* Exercise
Going through the data below, copy out each line where the word "tray" shows up.

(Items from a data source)
>>>>
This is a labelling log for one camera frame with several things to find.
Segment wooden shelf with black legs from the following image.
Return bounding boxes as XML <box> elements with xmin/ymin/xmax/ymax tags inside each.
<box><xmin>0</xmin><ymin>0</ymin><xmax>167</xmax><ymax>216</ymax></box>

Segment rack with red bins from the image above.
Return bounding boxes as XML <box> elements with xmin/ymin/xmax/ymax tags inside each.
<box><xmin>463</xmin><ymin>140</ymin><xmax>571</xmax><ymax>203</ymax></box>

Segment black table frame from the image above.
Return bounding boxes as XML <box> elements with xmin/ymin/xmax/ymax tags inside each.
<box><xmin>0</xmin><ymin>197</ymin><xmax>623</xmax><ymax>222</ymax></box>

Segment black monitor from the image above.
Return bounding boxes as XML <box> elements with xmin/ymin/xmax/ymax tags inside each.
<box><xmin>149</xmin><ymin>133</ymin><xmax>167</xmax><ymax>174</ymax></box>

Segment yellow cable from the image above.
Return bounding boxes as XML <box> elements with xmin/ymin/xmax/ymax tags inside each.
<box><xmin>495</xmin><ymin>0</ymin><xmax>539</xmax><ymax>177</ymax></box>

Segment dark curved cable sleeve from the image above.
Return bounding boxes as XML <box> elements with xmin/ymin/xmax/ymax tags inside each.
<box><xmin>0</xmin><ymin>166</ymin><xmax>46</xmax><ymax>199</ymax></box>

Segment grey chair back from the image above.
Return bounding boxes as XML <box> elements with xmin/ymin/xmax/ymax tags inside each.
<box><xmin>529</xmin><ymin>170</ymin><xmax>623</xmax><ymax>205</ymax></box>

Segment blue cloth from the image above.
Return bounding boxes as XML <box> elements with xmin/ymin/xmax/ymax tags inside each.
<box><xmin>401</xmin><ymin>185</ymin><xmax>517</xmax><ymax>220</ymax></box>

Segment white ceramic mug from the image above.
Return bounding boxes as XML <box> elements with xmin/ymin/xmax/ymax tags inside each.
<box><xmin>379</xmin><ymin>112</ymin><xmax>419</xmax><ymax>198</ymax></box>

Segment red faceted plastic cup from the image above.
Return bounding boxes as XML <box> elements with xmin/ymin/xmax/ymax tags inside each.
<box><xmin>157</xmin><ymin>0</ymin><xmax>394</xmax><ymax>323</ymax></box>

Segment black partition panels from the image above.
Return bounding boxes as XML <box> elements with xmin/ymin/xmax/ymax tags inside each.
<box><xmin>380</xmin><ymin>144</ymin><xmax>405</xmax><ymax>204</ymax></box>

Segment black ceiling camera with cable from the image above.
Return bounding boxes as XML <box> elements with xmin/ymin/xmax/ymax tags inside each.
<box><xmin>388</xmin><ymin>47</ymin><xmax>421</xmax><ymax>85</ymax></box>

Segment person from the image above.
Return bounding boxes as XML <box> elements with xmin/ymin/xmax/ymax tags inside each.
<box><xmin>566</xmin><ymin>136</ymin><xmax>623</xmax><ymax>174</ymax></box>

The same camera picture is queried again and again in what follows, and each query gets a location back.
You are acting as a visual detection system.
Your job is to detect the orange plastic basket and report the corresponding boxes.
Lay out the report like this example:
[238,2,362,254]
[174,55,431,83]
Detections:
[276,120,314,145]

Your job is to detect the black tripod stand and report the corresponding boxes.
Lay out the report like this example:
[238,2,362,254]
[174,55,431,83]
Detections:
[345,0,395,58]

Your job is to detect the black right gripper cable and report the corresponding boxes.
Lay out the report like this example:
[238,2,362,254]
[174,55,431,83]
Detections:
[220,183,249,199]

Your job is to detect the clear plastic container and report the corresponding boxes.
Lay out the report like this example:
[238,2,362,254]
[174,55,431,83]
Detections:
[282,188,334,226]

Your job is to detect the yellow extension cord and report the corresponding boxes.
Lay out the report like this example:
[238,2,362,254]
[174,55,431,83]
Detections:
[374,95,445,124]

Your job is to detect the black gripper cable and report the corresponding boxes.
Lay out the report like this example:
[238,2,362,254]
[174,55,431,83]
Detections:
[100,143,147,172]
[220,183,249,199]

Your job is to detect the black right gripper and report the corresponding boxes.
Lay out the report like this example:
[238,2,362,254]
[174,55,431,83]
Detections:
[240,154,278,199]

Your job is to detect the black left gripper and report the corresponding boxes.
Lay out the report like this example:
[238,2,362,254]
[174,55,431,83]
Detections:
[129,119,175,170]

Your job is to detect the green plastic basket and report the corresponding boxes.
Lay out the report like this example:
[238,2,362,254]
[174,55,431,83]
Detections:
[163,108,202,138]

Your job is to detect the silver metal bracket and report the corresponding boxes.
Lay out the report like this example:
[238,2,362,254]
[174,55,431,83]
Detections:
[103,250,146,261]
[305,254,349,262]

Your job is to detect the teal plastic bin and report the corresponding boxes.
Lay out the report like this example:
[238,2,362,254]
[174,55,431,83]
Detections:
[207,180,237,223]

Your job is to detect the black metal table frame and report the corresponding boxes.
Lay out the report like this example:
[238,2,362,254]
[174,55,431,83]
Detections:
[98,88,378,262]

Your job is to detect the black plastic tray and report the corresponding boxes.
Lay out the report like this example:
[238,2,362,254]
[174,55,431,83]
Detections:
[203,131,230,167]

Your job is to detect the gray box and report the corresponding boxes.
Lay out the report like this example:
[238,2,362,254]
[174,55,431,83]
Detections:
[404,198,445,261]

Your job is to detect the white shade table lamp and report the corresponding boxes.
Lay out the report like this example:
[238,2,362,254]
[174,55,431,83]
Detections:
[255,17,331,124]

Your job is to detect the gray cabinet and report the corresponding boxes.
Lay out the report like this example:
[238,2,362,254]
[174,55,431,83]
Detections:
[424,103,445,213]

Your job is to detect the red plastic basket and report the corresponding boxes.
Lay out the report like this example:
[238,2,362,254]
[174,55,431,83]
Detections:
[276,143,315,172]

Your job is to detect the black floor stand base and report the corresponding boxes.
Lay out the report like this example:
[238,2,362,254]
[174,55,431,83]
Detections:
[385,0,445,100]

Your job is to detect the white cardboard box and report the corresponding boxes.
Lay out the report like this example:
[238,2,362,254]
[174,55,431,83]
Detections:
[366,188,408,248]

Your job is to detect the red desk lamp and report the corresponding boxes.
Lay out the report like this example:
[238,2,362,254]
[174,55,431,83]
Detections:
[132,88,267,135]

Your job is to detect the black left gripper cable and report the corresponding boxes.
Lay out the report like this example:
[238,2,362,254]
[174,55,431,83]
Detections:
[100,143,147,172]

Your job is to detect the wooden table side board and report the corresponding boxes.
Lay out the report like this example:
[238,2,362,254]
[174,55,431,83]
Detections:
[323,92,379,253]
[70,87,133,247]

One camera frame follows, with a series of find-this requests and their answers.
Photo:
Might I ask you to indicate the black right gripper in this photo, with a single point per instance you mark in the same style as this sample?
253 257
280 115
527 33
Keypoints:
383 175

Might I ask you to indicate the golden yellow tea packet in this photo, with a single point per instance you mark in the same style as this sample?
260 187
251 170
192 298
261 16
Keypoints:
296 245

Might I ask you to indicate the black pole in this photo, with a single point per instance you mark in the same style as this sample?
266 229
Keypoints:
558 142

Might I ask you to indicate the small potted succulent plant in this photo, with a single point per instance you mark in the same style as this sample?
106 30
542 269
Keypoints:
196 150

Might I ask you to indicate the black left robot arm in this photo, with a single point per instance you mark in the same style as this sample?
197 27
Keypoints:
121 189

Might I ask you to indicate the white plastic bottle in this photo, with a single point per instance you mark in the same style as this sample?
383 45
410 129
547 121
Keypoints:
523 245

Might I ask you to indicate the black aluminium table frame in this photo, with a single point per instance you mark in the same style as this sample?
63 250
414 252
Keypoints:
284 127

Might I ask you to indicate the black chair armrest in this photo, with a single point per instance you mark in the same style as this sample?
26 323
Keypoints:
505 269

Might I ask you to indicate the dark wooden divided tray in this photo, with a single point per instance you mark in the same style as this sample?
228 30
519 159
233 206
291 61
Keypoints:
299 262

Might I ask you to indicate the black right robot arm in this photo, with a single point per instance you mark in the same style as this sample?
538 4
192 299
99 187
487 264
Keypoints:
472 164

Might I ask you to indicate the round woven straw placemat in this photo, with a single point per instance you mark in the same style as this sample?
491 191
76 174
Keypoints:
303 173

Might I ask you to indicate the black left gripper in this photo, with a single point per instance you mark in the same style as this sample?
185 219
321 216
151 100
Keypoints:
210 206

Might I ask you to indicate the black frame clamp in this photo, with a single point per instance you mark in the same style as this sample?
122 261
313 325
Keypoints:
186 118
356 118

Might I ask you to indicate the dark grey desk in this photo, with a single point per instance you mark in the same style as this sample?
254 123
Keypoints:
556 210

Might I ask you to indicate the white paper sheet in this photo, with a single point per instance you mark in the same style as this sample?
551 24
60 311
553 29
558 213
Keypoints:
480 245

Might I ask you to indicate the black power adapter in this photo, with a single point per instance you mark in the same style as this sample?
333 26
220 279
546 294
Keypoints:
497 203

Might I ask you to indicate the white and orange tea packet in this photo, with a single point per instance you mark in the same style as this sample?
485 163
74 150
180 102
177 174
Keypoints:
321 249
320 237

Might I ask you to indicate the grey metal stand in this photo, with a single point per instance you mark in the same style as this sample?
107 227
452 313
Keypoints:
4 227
<<<<
>>>>
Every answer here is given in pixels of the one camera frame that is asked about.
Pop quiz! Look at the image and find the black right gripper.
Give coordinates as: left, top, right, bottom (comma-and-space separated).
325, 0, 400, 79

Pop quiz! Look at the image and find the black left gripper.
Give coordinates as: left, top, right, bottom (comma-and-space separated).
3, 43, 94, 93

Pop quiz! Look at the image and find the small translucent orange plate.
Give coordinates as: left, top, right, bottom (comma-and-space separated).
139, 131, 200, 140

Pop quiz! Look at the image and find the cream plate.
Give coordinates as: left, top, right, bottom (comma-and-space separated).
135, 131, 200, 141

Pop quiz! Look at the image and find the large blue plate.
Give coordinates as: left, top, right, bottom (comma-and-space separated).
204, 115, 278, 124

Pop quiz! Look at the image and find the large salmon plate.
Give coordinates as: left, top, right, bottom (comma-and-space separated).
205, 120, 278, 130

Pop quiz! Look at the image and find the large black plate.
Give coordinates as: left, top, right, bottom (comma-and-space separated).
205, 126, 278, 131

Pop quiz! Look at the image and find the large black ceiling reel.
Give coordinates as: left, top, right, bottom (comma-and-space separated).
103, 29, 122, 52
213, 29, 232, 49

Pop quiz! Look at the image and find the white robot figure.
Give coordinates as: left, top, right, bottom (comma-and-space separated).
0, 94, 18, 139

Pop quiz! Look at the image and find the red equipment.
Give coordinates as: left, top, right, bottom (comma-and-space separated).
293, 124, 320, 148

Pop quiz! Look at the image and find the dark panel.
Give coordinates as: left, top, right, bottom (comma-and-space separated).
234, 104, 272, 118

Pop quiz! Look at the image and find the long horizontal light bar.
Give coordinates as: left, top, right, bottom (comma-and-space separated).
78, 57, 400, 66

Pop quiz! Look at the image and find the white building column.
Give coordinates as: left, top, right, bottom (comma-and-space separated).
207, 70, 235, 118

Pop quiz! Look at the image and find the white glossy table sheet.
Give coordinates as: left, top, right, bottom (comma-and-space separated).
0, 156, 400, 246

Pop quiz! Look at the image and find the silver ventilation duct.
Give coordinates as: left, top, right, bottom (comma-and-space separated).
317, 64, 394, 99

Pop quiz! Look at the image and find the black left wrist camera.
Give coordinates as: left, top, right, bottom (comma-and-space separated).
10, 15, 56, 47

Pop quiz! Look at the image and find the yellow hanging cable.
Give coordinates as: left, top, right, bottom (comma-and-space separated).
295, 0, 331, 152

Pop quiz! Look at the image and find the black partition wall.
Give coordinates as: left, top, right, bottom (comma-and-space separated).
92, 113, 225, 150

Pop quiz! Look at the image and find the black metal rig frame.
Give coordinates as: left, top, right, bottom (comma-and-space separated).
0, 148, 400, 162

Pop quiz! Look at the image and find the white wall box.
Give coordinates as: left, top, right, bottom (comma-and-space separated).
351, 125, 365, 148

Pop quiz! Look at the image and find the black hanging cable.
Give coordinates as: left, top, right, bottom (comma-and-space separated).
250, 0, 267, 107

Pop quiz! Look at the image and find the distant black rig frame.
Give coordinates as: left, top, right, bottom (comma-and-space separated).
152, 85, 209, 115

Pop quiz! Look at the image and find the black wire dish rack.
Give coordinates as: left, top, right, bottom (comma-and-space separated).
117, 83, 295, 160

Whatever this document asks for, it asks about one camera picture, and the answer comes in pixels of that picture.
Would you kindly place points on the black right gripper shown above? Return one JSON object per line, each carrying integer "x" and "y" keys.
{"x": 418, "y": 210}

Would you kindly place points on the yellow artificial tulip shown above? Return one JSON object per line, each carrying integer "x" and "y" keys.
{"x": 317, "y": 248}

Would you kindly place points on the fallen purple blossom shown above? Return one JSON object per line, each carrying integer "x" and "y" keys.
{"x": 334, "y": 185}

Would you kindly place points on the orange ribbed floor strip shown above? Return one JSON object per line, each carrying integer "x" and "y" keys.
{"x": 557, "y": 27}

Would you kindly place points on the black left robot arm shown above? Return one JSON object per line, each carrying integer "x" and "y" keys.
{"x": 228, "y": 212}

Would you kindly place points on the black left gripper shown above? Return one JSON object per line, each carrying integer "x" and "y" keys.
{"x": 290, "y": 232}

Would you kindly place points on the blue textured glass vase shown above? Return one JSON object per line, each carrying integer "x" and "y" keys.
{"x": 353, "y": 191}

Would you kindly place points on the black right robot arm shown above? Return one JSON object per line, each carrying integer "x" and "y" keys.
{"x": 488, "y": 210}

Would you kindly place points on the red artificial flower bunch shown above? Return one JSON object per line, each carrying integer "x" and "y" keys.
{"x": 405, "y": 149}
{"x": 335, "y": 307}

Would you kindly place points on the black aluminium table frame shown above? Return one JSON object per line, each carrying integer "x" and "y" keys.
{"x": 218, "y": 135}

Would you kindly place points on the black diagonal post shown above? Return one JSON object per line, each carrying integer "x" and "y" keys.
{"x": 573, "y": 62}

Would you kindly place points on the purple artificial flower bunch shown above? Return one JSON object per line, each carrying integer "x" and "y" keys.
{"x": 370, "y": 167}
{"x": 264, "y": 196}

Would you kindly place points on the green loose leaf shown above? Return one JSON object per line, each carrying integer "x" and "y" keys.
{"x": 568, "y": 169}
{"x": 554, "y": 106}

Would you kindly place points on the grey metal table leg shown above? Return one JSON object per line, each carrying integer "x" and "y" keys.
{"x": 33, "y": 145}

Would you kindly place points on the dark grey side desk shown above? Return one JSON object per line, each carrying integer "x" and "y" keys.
<<<<
>>>>
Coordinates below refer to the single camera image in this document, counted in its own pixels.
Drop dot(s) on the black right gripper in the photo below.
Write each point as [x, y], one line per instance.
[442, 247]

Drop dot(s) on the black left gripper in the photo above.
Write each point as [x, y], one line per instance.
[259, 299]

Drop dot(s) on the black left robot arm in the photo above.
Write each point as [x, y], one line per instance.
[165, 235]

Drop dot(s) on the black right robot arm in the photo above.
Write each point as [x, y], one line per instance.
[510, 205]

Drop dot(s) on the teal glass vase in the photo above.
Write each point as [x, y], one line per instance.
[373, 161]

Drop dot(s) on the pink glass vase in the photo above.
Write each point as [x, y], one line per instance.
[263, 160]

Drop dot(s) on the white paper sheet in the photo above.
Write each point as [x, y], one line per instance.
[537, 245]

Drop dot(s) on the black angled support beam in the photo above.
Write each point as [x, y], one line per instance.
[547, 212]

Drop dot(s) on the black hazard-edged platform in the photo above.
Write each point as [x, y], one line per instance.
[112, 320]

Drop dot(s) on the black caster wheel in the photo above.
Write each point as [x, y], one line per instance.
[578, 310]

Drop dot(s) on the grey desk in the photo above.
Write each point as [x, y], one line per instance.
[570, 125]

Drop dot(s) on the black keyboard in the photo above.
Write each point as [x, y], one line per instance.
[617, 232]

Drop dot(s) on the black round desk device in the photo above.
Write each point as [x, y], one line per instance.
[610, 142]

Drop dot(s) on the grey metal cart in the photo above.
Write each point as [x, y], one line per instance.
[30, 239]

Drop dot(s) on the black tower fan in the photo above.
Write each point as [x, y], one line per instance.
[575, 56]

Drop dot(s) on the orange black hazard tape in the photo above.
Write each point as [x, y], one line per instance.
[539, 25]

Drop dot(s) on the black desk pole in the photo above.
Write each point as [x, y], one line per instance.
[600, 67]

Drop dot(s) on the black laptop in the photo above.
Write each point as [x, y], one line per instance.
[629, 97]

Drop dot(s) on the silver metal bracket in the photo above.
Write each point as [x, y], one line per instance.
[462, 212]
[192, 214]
<<<<
* Result
Your job is to detect the black plastic tray and report the corresponding boxes.
Might I ask you to indicate the dark wooden divided tray in this photo, with a single point per instance you mark in the same style as this sample?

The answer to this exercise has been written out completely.